Prompt: From first line to last, copy the listing exactly and omit its pictures.

[Information provided]

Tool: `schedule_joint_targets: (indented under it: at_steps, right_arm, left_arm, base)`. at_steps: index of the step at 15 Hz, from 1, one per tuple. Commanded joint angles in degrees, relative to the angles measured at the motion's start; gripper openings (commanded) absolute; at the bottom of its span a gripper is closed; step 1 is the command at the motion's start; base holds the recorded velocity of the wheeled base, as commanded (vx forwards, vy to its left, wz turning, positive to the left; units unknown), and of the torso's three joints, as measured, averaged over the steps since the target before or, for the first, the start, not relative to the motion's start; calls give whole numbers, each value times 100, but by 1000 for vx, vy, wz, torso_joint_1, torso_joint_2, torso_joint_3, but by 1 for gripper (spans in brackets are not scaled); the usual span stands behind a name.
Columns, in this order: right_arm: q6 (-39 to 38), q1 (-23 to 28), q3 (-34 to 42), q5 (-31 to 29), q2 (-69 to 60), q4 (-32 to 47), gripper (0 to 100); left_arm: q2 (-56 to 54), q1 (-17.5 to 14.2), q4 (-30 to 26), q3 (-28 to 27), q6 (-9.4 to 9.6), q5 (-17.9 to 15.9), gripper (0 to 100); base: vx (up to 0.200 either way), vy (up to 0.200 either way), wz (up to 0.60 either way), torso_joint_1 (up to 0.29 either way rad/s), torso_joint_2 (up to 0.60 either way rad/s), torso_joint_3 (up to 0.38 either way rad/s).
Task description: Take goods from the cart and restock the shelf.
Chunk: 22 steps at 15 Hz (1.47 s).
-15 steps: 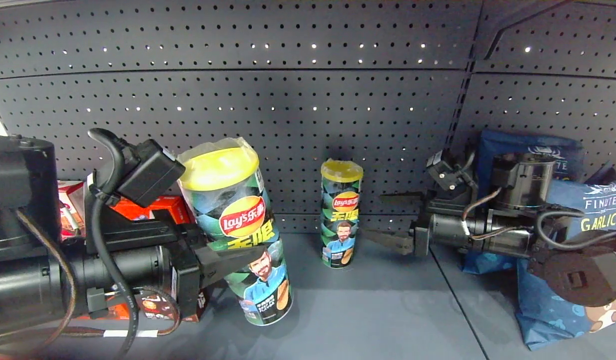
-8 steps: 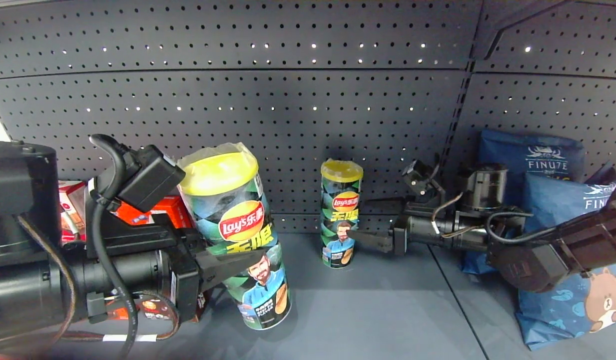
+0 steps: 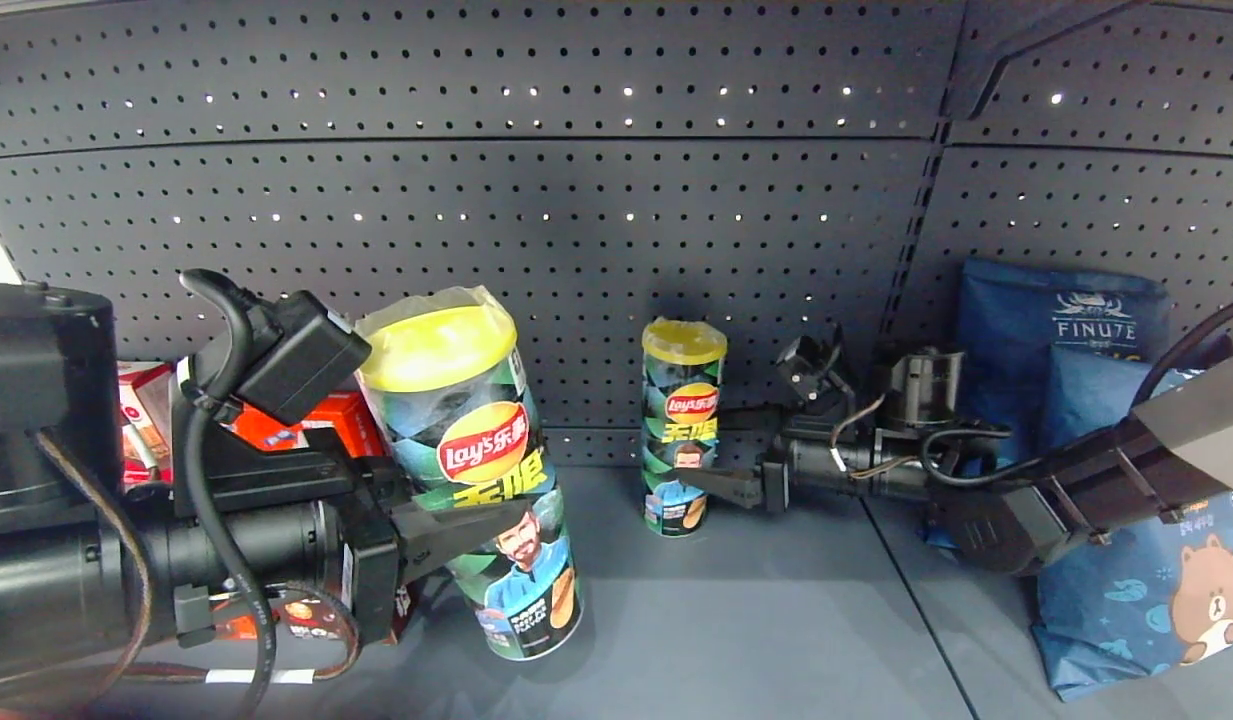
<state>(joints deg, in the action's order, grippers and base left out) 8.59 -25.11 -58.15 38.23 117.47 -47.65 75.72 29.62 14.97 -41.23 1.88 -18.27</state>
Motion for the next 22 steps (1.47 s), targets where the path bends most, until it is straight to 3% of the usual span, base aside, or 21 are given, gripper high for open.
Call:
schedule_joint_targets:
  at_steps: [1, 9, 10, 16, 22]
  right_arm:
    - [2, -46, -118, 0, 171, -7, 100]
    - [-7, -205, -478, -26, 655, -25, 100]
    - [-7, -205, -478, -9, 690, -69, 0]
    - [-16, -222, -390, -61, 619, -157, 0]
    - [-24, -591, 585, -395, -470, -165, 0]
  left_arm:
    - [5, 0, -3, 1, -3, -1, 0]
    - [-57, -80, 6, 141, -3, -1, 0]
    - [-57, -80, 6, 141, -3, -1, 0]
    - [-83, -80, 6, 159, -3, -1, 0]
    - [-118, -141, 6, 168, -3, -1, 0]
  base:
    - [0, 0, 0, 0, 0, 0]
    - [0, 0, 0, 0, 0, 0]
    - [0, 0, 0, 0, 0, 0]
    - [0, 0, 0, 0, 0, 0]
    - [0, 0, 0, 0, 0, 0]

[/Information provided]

Output:
Tool: `schedule_joint_targets: (indented under it: at_steps, right_arm, left_arm, base)`. at_steps: index of the step at 15 Hz, from 1, one per tuple. Commanded joint angles in degrees, relative to the angles measured at the motion's start; gripper openings (commanded) absolute; at the bottom of its span a gripper is closed; step 1 is the command at the motion's start; base holds the recorded velocity of the wheeled base, as commanded (vx forwards, vy to its left, wz turning, positive to the left; units unknown), and of the torso's three joints, as measured, averaged over the steps since the target before or, for the first, the start, not relative to the motion's start; calls give whole numbers, each value times 100, but by 1000 for vx, vy, wz, torso_joint_1, torso_joint_2, torso_joint_3, but by 1 for gripper (spans in brackets are not scaled); the usual span stands behind a name.
Columns, in this order: right_arm: q6 (-39 to 38), q1 (-23 to 28), q3 (-34 to 42), q5 (-31 to 29), q2 (-69 to 60), q4 (-32 to 47), gripper (0 to 100); left_arm: q2 (-56 to 54), q1 (-17.5 to 14.2), q4 (-30 to 26), q3 (-28 to 27), q6 (-9.4 to 9.6), q5 (-17.9 to 15.9), gripper (0 to 100); base: vx (up to 0.200 either way), vy (up to 0.200 either way), wz (up to 0.60 either way), torso_joint_1 (up to 0.29 either way rad/s), torso_joint_2 (up to 0.60 either way rad/s), torso_joint_3 (up to 0.38 either way rad/s).
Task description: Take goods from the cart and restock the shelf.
Chunk: 22 steps at 15 Hz (1.47 s).
-15 steps: 
-8 steps: 
+0 steps: 
<state>(joints deg, in the action's order, grippers and base left out) 8.59 -25.11 -58.15 38.23 117.47 -47.65 75.72 29.62 14.97 -41.23 1.88 -18.27</state>
Motion for the next 22 steps (1.47 s), targets where the path bends most, until it is straight to 3% of the usual span, base aside, or 21 are given, gripper high for open.
Call:
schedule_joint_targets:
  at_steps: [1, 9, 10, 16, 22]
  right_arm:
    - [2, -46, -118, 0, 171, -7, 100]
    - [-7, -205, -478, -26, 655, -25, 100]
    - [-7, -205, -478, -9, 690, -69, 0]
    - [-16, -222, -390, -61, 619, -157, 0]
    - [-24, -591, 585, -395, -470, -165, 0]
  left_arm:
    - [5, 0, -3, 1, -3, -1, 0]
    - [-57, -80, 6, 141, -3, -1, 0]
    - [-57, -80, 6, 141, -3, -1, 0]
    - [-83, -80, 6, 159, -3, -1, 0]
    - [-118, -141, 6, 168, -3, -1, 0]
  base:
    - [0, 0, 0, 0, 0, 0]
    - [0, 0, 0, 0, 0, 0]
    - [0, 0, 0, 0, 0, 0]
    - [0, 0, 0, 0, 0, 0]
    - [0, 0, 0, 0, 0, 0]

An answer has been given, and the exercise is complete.